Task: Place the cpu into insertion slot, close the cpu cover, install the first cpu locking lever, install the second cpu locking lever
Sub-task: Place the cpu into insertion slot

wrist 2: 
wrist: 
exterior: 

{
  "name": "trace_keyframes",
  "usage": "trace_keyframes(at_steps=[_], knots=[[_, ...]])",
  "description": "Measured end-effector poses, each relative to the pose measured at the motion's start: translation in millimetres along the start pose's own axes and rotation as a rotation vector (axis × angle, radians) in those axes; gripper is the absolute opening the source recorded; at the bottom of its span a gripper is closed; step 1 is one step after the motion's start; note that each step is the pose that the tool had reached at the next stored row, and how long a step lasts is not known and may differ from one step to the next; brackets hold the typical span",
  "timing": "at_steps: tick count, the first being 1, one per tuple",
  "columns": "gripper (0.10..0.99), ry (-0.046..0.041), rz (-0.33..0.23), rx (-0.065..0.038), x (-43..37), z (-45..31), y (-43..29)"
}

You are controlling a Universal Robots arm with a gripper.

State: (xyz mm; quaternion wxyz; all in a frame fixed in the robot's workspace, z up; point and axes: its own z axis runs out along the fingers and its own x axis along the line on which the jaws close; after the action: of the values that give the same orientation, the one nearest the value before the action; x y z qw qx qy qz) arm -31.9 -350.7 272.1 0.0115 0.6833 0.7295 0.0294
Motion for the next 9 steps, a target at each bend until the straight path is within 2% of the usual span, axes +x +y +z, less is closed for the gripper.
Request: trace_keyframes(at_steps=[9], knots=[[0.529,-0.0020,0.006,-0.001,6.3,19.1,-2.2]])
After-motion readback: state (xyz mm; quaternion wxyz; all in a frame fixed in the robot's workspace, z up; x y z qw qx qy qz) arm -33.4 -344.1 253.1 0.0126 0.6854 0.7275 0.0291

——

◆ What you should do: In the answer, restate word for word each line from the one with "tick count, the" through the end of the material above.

◆ Response:
  "timing": "at_steps: tick count, the first being 1, one per tuple",
  "columns": "gripper (0.10..0.99), ry (-0.046..0.041), rz (-0.33..0.23), rx (-0.065..0.038), x (-43..37), z (-45..31), y (-43..29)"
}

You are controlling a Universal Robots arm with a gripper.

State: (xyz mm; quaternion wxyz; all in a frame fixed in the robot's workspace, z up; point and axes: its own z axis runs out along the fingers and its own x axis along the line on which the jaws close; after the action: of the values that give the same orientation, the one nearest the value before the action; x y z qw qx qy qz) arm -31.9 -350.7 272.1 0.0115 0.6833 0.7295 0.0294
Motion for the next 9 steps, a target at each bend until the straight path is within 2% of the usual span, axes +x +y +z, less is closed for the gripper.
Request: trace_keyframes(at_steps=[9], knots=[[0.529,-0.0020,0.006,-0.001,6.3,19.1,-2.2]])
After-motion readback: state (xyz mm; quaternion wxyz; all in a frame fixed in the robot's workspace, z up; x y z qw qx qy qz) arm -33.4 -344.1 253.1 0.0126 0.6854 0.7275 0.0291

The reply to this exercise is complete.